● **Assignment**
From the line that contains "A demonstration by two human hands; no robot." down to the last line of the data below, restate every line word for word, skipping any images.
□ □ □ □
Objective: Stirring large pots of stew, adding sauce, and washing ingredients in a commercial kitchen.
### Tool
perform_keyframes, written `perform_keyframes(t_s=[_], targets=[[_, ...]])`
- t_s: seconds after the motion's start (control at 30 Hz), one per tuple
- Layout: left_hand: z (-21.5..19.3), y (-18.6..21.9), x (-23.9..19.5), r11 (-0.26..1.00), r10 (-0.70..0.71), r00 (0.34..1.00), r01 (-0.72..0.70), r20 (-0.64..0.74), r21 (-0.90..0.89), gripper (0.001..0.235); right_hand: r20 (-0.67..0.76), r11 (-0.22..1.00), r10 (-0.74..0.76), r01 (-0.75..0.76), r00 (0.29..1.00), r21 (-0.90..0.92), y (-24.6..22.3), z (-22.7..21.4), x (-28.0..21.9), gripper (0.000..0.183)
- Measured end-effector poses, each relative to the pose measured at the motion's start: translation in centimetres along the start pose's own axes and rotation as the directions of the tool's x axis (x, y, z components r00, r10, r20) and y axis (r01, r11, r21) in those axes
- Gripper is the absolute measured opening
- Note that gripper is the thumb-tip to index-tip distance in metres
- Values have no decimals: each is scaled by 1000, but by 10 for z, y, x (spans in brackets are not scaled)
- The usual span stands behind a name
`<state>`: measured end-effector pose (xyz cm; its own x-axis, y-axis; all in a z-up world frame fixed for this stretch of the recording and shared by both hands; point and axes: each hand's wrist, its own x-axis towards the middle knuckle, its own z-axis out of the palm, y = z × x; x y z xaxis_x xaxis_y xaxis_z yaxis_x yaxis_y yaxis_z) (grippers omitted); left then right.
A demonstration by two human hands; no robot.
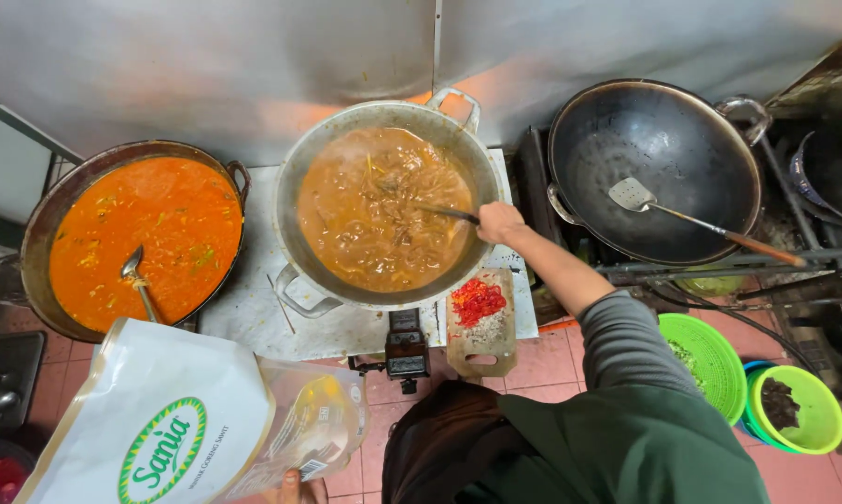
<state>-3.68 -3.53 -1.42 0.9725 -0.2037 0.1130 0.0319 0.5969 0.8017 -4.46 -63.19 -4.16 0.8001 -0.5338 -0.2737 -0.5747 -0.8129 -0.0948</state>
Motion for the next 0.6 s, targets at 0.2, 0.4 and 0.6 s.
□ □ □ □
● **Solved exercise**
A demonstration by two human hands; no robot.
<state>-3.68 -3.53 -1.42 0.9725 -0.2037 0.1130 0.0319 0.5969 0.8017 -4.46 -63.19 -4.16 0.8001 -0.5338 -0.2737 -0.5747 -0.8129 -0.0948</state>
Motion for the next 0.6 s, targets at 0.2, 0.4 and 0.6 s.

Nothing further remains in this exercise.